### PROBLEM TO SOLVE:
Would you repeat the whole listing exactly?

### EXTRACTED DATA:
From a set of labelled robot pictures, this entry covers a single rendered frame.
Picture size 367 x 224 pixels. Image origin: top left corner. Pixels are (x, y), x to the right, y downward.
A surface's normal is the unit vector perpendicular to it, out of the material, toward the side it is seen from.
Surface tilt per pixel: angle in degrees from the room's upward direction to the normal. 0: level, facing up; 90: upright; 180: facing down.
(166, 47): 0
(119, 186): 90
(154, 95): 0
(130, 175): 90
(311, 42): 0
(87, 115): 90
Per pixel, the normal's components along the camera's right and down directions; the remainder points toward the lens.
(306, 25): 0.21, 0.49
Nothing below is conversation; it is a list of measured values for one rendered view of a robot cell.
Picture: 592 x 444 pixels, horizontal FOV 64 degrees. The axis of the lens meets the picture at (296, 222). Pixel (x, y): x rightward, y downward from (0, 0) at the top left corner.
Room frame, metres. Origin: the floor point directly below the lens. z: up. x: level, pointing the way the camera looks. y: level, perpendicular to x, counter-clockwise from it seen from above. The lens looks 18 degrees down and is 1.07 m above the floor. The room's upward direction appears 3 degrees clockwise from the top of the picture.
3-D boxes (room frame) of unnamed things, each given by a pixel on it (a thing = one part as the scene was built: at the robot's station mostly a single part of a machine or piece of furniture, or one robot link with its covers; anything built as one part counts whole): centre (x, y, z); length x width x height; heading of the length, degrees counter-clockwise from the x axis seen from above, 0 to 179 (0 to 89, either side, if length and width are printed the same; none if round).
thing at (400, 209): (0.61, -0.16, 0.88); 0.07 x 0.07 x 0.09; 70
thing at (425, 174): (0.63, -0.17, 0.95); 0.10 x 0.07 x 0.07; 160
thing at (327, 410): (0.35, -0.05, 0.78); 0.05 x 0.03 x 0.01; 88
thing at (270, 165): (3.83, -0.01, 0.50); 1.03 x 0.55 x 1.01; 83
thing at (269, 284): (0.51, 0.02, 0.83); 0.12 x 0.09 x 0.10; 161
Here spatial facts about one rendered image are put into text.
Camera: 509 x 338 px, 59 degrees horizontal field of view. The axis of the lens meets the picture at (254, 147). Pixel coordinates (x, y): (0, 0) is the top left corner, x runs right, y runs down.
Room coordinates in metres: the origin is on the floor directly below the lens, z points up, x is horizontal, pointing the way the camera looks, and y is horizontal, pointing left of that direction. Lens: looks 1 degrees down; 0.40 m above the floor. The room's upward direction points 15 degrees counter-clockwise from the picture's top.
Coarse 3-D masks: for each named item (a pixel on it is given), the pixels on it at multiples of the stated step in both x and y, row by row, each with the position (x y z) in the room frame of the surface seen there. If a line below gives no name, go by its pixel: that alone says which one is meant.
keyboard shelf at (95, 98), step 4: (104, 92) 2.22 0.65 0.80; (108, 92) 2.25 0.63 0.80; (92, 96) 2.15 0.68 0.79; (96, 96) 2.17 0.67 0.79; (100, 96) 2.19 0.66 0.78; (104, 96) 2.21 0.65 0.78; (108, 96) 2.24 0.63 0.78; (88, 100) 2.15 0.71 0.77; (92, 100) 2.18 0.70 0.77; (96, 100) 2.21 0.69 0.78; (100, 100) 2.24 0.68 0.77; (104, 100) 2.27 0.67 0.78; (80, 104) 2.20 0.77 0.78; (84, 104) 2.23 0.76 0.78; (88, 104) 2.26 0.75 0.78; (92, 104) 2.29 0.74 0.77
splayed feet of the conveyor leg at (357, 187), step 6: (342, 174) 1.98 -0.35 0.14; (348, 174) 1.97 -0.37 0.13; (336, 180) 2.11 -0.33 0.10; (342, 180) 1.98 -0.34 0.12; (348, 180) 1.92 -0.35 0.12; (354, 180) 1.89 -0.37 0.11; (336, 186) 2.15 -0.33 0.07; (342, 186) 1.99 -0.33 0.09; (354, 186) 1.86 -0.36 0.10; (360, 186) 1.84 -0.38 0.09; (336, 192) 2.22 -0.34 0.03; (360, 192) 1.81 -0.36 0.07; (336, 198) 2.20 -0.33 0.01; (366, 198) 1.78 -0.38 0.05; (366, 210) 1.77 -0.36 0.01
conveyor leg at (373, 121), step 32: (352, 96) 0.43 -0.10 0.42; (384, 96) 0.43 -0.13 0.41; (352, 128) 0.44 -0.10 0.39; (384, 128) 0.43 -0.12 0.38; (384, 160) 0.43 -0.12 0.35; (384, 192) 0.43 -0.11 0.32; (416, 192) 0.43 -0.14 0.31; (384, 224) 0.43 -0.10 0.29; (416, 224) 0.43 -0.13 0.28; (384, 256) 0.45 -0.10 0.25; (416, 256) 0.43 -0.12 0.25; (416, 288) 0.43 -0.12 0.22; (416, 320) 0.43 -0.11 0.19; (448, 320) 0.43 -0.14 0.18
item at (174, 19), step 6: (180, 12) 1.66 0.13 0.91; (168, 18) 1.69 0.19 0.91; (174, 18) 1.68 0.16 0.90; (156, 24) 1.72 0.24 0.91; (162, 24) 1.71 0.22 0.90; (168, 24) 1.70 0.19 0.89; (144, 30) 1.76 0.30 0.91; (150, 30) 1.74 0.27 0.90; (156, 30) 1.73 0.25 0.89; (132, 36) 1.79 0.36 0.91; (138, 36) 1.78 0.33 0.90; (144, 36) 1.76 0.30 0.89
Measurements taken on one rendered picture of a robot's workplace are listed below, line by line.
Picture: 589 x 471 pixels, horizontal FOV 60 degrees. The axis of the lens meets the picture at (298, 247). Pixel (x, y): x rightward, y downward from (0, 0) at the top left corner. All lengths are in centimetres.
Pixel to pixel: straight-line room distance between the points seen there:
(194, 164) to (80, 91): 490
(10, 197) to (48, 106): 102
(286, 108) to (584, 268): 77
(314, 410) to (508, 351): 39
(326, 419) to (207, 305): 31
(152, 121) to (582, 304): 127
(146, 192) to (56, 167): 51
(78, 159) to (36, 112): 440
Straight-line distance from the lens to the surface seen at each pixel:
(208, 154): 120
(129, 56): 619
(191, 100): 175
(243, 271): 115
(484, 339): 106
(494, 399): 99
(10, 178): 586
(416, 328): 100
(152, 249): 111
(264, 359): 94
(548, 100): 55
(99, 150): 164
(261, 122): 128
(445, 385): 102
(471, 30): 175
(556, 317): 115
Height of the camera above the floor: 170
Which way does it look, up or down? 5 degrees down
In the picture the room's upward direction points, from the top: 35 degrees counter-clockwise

### ANSWER TO THIS TASK:
From a set of labelled robot pictures, this entry covers a single rendered frame.
Picture size 367 x 224 pixels. Image origin: top left corner. Pixels are (x, y), x to the right, y downward.
A surface's normal is the unit vector perpendicular to it, out of the material, toward the side it is seen from.
Surface tilt per pixel: angle in degrees from the room's upward direction to the normal. 0: level, facing up; 90: upright; 180: facing down.
(166, 47): 0
(119, 186): 90
(154, 95): 0
(130, 175): 90
(311, 42): 0
(87, 115): 90
Per pixel, the normal's components along the camera's right and down directions; the remainder points toward the lens.
(306, 25): 0.21, 0.49
Nothing below is conversation; it is a list of measured values for one rendered view of a robot cell.
Picture: 592 x 444 pixels, horizontal FOV 64 degrees. The axis of the lens meets the picture at (296, 222). Pixel (x, y): x rightward, y downward from (0, 0) at the top left corner.
Room frame, metres. Origin: the floor point directly below the lens. z: up. x: level, pointing the way the camera looks. y: level, perpendicular to x, counter-clockwise from it seen from above. The lens looks 18 degrees down and is 1.07 m above the floor. The room's upward direction appears 3 degrees clockwise from the top of the picture.
3-D boxes (room frame) of unnamed things, each given by a pixel on it (a thing = one part as the scene was built: at the robot's station mostly a single part of a machine or piece of furniture, or one robot link with its covers; anything built as one part counts whole): centre (x, y, z); length x width x height; heading of the length, degrees counter-clockwise from the x axis seen from above, 0 to 179 (0 to 89, either side, if length and width are printed the same; none if round).
thing at (400, 209): (0.61, -0.16, 0.88); 0.07 x 0.07 x 0.09; 70
thing at (425, 174): (0.63, -0.17, 0.95); 0.10 x 0.07 x 0.07; 160
thing at (327, 410): (0.35, -0.05, 0.78); 0.05 x 0.03 x 0.01; 88
thing at (270, 165): (3.83, -0.01, 0.50); 1.03 x 0.55 x 1.01; 83
thing at (269, 284): (0.51, 0.02, 0.83); 0.12 x 0.09 x 0.10; 161
Here spatial facts about one rendered image are put into text.
Camera: 509 x 338 px, 59 degrees horizontal field of view. The axis of the lens meets the picture at (254, 147). Pixel coordinates (x, y): (0, 0) is the top left corner, x runs right, y runs down.
Room coordinates in metres: the origin is on the floor directly below the lens, z points up, x is horizontal, pointing the way the camera looks, and y is horizontal, pointing left of that direction. Lens: looks 1 degrees down; 0.40 m above the floor. The room's upward direction points 15 degrees counter-clockwise from the picture's top.
Coarse 3-D masks: for each named item (a pixel on it is given), the pixels on it at multiples of the stated step in both x and y, row by row, each with the position (x y z) in the room frame of the surface seen there. If a line below gives no name, go by its pixel: that alone says which one is meant.
keyboard shelf at (95, 98), step 4: (104, 92) 2.22 0.65 0.80; (108, 92) 2.25 0.63 0.80; (92, 96) 2.15 0.68 0.79; (96, 96) 2.17 0.67 0.79; (100, 96) 2.19 0.66 0.78; (104, 96) 2.21 0.65 0.78; (108, 96) 2.24 0.63 0.78; (88, 100) 2.15 0.71 0.77; (92, 100) 2.18 0.70 0.77; (96, 100) 2.21 0.69 0.78; (100, 100) 2.24 0.68 0.77; (104, 100) 2.27 0.67 0.78; (80, 104) 2.20 0.77 0.78; (84, 104) 2.23 0.76 0.78; (88, 104) 2.26 0.75 0.78; (92, 104) 2.29 0.74 0.77
splayed feet of the conveyor leg at (357, 187), step 6: (342, 174) 1.98 -0.35 0.14; (348, 174) 1.97 -0.37 0.13; (336, 180) 2.11 -0.33 0.10; (342, 180) 1.98 -0.34 0.12; (348, 180) 1.92 -0.35 0.12; (354, 180) 1.89 -0.37 0.11; (336, 186) 2.15 -0.33 0.07; (342, 186) 1.99 -0.33 0.09; (354, 186) 1.86 -0.36 0.10; (360, 186) 1.84 -0.38 0.09; (336, 192) 2.22 -0.34 0.03; (360, 192) 1.81 -0.36 0.07; (336, 198) 2.20 -0.33 0.01; (366, 198) 1.78 -0.38 0.05; (366, 210) 1.77 -0.36 0.01
conveyor leg at (373, 121), step 32: (352, 96) 0.43 -0.10 0.42; (384, 96) 0.43 -0.13 0.41; (352, 128) 0.44 -0.10 0.39; (384, 128) 0.43 -0.12 0.38; (384, 160) 0.43 -0.12 0.35; (384, 192) 0.43 -0.11 0.32; (416, 192) 0.43 -0.14 0.31; (384, 224) 0.43 -0.10 0.29; (416, 224) 0.43 -0.13 0.28; (384, 256) 0.45 -0.10 0.25; (416, 256) 0.43 -0.12 0.25; (416, 288) 0.43 -0.12 0.22; (416, 320) 0.43 -0.11 0.19; (448, 320) 0.43 -0.14 0.18
item at (174, 19), step 6: (180, 12) 1.66 0.13 0.91; (168, 18) 1.69 0.19 0.91; (174, 18) 1.68 0.16 0.90; (156, 24) 1.72 0.24 0.91; (162, 24) 1.71 0.22 0.90; (168, 24) 1.70 0.19 0.89; (144, 30) 1.76 0.30 0.91; (150, 30) 1.74 0.27 0.90; (156, 30) 1.73 0.25 0.89; (132, 36) 1.79 0.36 0.91; (138, 36) 1.78 0.33 0.90; (144, 36) 1.76 0.30 0.89
Measurements taken on one rendered picture of a robot's workplace are listed below, line by line.
Picture: 589 x 471 pixels, horizontal FOV 60 degrees. The axis of the lens meets the picture at (298, 247). Pixel (x, y): x rightward, y downward from (0, 0) at the top left corner. All lengths are in centimetres.
Pixel to pixel: straight-line room distance between the points seen there:
(194, 164) to (80, 91): 490
(10, 197) to (48, 106): 102
(286, 108) to (584, 268): 77
(314, 410) to (508, 351): 39
(326, 419) to (207, 305): 31
(152, 121) to (582, 304): 127
(146, 192) to (56, 167): 51
(78, 159) to (36, 112): 440
Straight-line distance from the lens to the surface seen at each pixel:
(208, 154): 120
(129, 56): 619
(191, 100): 175
(243, 271): 115
(484, 339): 106
(494, 399): 99
(10, 178): 586
(416, 328): 100
(152, 249): 111
(264, 359): 94
(548, 100): 55
(99, 150): 164
(261, 122): 128
(445, 385): 102
(471, 30): 175
(556, 317): 115
Height of the camera above the floor: 170
Which way does it look, up or down? 5 degrees down
In the picture the room's upward direction points, from the top: 35 degrees counter-clockwise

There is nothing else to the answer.